• [SUPPLIED INFORMATION]
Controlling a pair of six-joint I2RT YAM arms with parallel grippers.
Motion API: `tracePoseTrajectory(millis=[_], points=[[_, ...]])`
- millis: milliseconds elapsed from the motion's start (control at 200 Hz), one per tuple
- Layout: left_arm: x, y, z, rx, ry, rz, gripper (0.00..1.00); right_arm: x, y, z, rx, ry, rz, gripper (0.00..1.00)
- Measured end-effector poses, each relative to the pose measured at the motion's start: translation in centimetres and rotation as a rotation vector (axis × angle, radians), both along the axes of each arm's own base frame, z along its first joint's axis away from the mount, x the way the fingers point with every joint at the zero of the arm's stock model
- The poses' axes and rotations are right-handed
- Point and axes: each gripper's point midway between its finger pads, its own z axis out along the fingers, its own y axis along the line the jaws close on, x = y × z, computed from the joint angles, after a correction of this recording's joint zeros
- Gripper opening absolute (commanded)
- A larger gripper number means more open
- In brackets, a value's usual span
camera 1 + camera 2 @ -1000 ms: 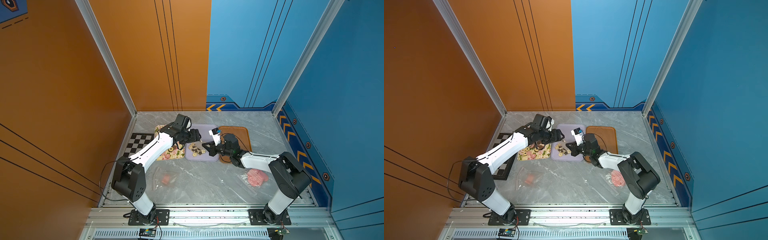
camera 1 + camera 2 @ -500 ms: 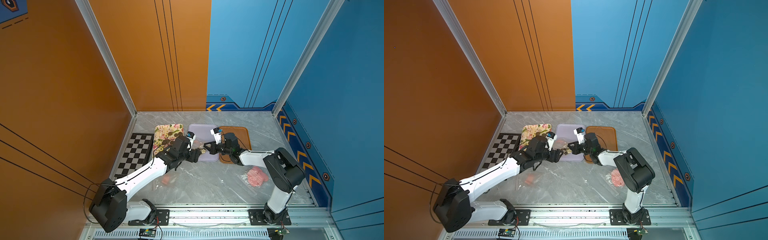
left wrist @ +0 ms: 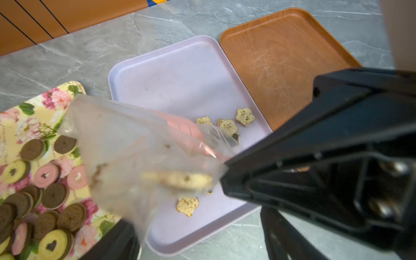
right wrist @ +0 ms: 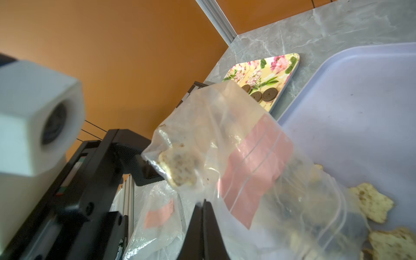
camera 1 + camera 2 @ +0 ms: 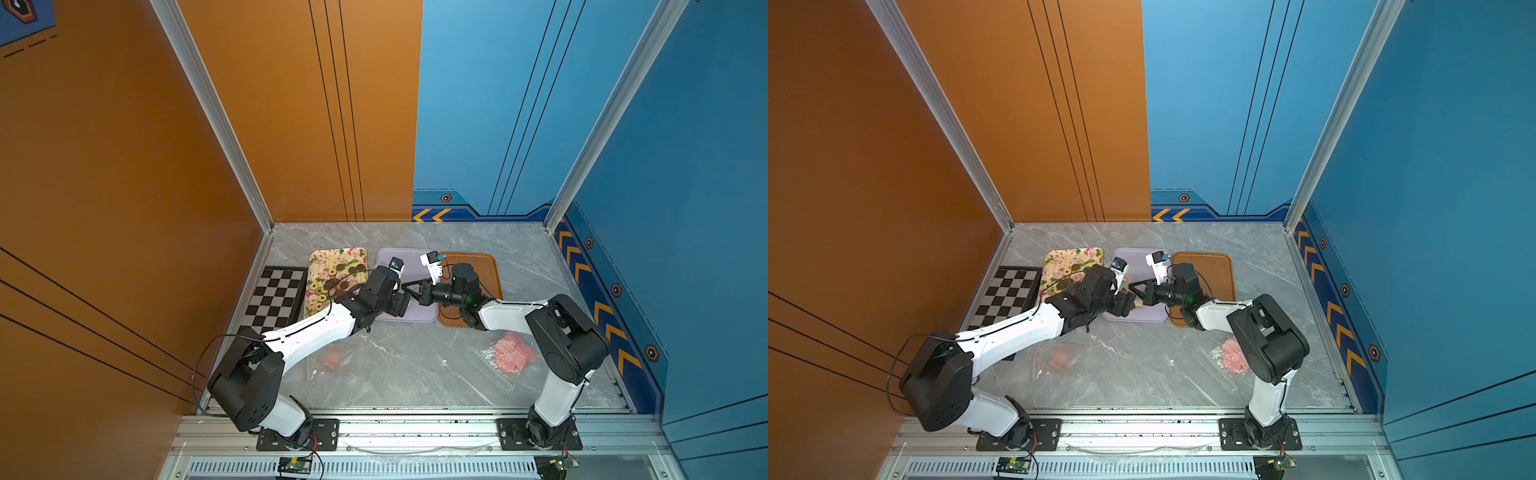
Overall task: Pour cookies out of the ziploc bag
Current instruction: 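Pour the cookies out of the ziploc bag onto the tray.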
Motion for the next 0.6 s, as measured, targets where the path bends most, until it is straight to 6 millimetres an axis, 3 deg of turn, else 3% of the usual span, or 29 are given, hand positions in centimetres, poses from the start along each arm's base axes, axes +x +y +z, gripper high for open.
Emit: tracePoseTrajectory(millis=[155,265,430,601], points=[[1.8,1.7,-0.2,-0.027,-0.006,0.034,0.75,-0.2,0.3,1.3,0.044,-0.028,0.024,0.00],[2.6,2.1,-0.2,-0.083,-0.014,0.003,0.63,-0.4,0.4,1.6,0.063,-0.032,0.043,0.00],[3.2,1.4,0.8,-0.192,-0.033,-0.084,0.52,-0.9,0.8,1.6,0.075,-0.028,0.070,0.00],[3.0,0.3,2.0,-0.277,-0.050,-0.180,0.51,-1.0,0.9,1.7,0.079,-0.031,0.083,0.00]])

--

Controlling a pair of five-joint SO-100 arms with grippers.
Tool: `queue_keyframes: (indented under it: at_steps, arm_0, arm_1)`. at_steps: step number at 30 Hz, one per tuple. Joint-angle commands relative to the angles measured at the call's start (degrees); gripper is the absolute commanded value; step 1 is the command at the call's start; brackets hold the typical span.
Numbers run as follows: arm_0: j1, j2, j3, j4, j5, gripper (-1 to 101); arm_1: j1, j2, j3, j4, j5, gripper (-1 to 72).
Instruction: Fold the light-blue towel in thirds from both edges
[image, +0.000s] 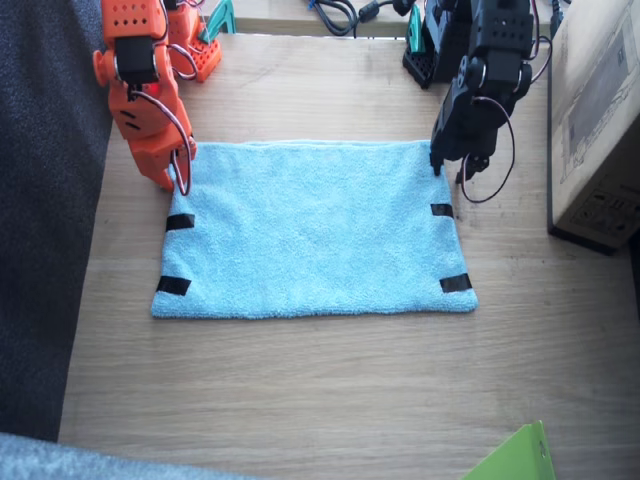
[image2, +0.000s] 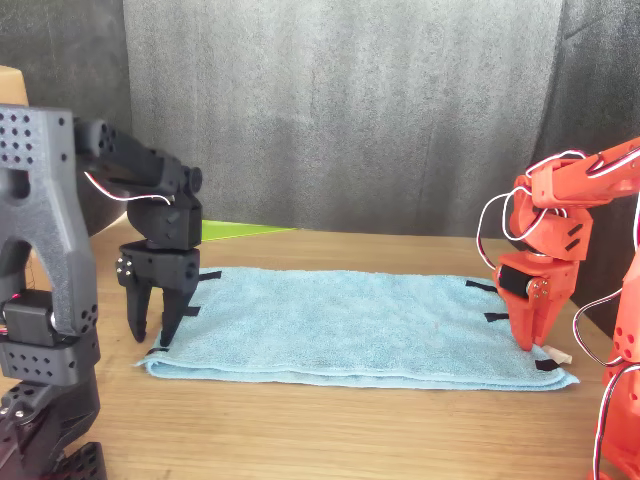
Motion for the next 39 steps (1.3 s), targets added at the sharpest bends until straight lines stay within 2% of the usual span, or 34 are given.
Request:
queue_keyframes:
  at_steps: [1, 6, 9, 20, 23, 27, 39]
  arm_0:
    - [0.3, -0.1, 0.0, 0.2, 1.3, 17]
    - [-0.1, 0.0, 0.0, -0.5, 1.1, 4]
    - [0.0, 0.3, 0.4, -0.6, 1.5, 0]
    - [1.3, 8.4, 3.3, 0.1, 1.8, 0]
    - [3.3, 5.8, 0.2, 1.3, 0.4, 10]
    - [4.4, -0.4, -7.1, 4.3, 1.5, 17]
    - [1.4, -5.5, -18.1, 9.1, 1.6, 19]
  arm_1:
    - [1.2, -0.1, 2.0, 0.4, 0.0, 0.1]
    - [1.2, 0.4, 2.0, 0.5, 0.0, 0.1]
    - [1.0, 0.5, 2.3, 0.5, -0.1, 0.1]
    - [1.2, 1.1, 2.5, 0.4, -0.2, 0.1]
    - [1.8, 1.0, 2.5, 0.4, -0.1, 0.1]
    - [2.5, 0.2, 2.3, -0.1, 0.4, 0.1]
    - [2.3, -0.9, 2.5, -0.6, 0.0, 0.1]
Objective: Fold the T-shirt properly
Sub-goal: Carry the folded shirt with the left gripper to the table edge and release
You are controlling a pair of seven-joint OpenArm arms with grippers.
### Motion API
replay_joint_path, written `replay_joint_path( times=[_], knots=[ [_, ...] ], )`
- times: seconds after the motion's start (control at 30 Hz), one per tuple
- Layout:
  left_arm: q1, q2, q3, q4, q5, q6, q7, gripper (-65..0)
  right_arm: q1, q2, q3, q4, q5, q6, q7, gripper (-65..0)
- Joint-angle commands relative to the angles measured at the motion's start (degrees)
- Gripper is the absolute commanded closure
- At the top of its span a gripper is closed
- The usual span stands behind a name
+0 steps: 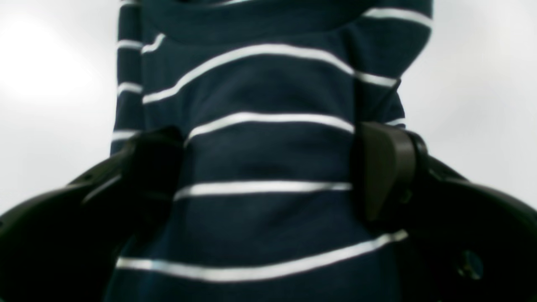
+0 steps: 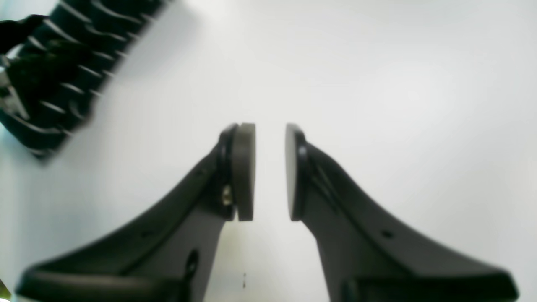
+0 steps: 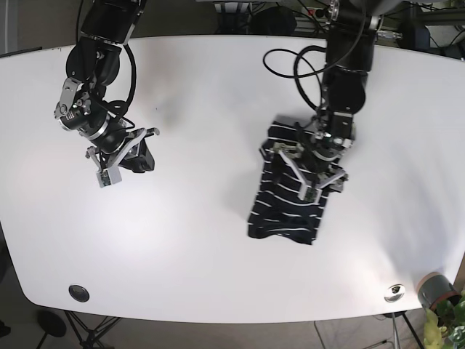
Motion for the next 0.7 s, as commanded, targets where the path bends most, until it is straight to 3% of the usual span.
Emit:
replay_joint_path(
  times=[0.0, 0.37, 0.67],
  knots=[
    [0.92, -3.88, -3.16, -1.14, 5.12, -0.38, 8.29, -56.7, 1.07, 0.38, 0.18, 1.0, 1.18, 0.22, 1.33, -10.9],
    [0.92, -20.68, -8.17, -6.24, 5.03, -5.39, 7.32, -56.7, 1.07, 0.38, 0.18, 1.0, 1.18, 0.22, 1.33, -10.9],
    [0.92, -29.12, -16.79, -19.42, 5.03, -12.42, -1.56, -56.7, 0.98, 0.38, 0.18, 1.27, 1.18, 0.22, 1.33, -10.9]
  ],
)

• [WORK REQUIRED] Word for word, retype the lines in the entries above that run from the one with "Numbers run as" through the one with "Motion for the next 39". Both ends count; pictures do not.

• [RESULT OF THIS EXERCISE]
Numbers run as follows: arm_0: j1, j2, j3, j4, j5, gripper (-1 to 101); arm_1: j1, j2, j3, j4, j5, gripper (-1 to 72).
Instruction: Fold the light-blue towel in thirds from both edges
[image, +0.000s] 
[image2, +0.000s] 
Motion for the next 39 steps (1.3 s), targets added at the sharpest bends until straight lines stay within 2% of the usual span, or 34 are given.

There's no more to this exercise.